Justice Kennedy also spoke about the discrete characteristics—“the intangibles”—that make a law school great and how Fordham fits those criteria.

“You can sense that, you can see that, you can feel that, you can be inspired by that here at Fordham,” he said. “Congratulations to you—the alumni, the faculty, and the students for your dynamic commitment to preserving the tradition and the mission and the meaning of the law.”

Before presenting Justice Kennedy with the award, Dean Matthew Diller spoke about the justice’s celebrated history of opinions, which according to the dean have long resisted procrustean categories.

“Pundits and media types have tried for decades to pin ideological labels on Justice Kennedy. But his thoughtful, nuanced jurisprudence eludes facile designations,” Dean Diller said. “In perusing some of the many majority opinions he has written, one realizes that he cannot be tied to reductive political descriptions of right or left, conservative or liberal, radical or traditional. Justice Kennedy views his mission as nothing more and nothing less than embracing the values of our Constitution and its promise of liberty and justice for all.”

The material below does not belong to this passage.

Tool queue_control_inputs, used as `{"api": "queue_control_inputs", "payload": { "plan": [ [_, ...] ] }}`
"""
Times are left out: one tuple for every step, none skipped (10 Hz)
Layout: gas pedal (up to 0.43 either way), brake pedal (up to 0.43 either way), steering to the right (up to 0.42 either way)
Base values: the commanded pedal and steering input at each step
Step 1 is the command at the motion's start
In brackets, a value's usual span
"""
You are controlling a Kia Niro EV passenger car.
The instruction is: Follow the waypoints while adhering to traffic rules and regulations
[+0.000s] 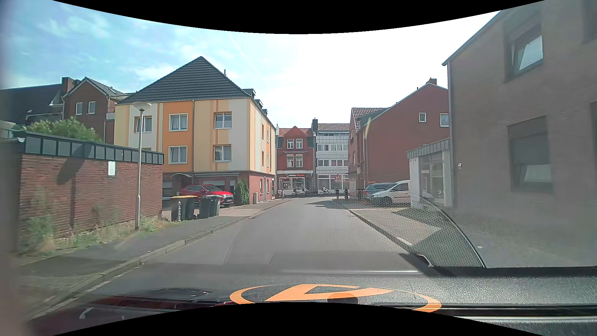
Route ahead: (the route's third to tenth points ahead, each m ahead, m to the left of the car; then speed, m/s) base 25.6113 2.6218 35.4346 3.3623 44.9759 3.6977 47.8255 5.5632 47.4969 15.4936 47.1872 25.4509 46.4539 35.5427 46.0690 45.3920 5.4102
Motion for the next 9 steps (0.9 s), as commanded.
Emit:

Justice Kennedy is the eighth member of the Supreme Court to receive the Fordham-Stein Prize. Other Supreme Court awardees have included Ruth Bader Ginsburg, William H. Rehnquist, and Sandra Day O’Connor. Justice Kennedy was nominated to the Court by President Ronald Reagan and confirmed in 1988. Prior to his Supreme Court tenure, he served as a judge in the Court of Appeals for the Ninth Circuit. At the time of his appointment to that court, he was the youngest appellate judge in the United States and the third youngest in history to be appointed to a federal appellate bench.

In concluding remarks, Joseph M. McShane, S.J., president of Fordham University, reflected Justice Kennedy’s language about the ineffable qualities that lead to excellence.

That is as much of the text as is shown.